Zoek enkel op titel
Home > Met uw auto rijden > Forward Collision-Avoidance Assist (FCA, ondersteuning botsing vermijden voorzijde)(sensor-fusie) > Storing en beperkingen van de Forward Collision-Avoidance Assist

Storing en beperkingen van de Forward Collision-Avoidance Assist

Storing in Forward Collision-Avoidance Assist (FCA, ondersteuning botsing vermijden voorzijde)

A: Controleer kop-staartveiligheidsystemen

A: Veiligheidssysteem vooraan/zijdelings controleren

Als Forward Collision-Avoidance Assist niet naar behoren werkt, verschijnt de waarschuwingsmelding en gaan de gele (), () en () waarschuwingslampjes op het instrumentenpaneel branden. Kia raadt aan om een officiële Kia-dealer/servicepartner te bezoeken.

Forward Collision-Avoidance Assist uitgeschakeld

A: Kop-staartveiligheidsysteem uitgeschakeld. Radar geblokkeerd

A: Kop-staartveiligheidsystemen uitgeschakeld. Camera geblokkeerd

Als het deel van de voorruit waar de frontzichtcamera zich bevindt, het afdekkapje van de radar vooraan, de bumper of de sensor bedekt is met vuil, zoals sneeuw, regen of ander materiaal, dan kan dit de detectieprestaties verminderen en het Forward Collision-Avoidance Assist-systeem tijdelijk beperken of uitschakelen.

Wanneer dit gebeurt, gaan de gele), () en () waarschuwingslampjes op het instrumentenpaneel branden.

De Forward Collision-Avoidance Assist (FCA; ondersteuning botsing vermijden voorzijde) werkt naar behoren wanneer sneeuw, regen of vreemd materiaal wordt verwijderd.

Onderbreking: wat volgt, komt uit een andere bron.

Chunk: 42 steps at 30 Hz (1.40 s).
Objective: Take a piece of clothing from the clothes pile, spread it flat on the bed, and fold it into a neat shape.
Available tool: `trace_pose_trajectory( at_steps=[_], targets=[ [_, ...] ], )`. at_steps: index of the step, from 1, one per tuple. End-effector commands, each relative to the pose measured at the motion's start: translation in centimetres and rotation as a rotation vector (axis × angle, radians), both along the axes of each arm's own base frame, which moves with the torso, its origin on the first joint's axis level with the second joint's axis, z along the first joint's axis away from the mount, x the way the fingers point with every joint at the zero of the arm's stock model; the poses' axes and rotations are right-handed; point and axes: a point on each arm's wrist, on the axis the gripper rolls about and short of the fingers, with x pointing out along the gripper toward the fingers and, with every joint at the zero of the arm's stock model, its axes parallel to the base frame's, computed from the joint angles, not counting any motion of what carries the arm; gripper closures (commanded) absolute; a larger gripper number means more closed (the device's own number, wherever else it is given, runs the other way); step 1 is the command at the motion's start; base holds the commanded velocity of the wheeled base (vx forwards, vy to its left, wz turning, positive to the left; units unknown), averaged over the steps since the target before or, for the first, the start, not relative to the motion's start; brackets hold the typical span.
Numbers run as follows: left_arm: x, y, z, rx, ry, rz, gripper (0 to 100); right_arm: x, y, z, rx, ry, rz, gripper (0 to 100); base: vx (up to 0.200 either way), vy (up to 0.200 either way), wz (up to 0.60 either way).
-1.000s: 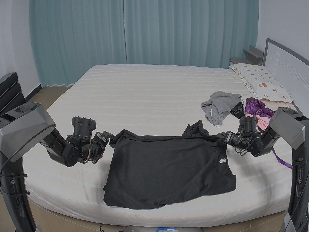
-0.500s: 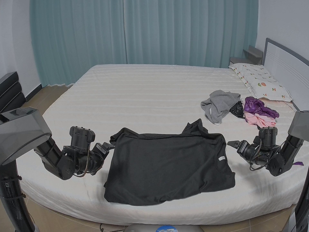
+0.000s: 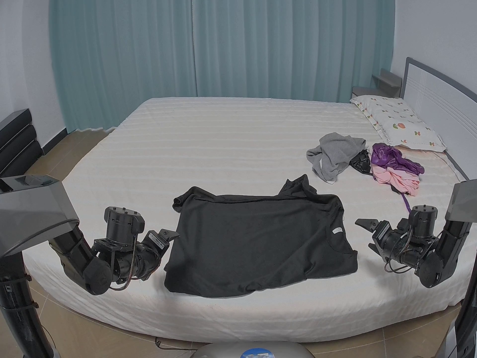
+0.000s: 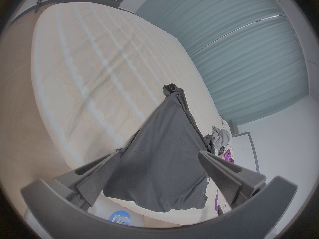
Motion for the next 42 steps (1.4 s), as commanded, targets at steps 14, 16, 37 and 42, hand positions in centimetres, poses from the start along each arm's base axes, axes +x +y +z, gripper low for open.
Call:
trace_pose_trajectory(
  at_steps=[14,16,37,42],
  targets=[
    [-0.5,-0.2,-0.8,0.026,0.029,-0.008,0,-1.6,0.0,-2.6,-0.007,0.093,0.000,0,0.000,-0.157,0.00],
    [-0.9,0.0,-0.8,0.050,0.033,-0.015,0,-1.7,0.0,-2.7,-0.011,0.098,0.000,0,0.000,-0.100,0.00],
    [-2.8,1.1,-4.5,0.351,0.169,-0.086,0,-2.4,0.4,-3.7,-0.070,0.133,0.028,0,0.000,0.000,0.00],
    [-2.1,0.8,-5.5,0.354,0.173,-0.083,0,-2.4,0.9,-4.0,-0.074,0.140,0.044,0,0.000,0.000,0.00]
  ],
)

Als de Forward Collision-Avoidance Assist niet normaal werkt nadat obstructie (sneeuw, regen of vreemde materialen) werd verwijderd (inclusief aanhanger of drager op de achterbumper enz.), raadt Kia aan een erkende Kia-dealer/onderhoudspartner te bezoeken.

WAARSCHUWING
  • Mogelijk werkt het Forward Collision-Avoidance Assist-systeem niet goed, zonder dat daarover een waarschuwingsmelding verschijnt of het waarschuwingslampje gaat branden op het instrumentenpaneel.

  • Het is mogelijk dat Forward Collision-Avoidance Assist niet goed werkt in een gebied (bv. open terrein), waar er na het starten van de auto niets is om te detecteren of wanneer de detectiesensor bedekt is met vreemd materiaal.

Beperkingen van het Forward Collision-Avoidance Assist-systeem (FCA, ondersteuning botsing vermijden voorzijde)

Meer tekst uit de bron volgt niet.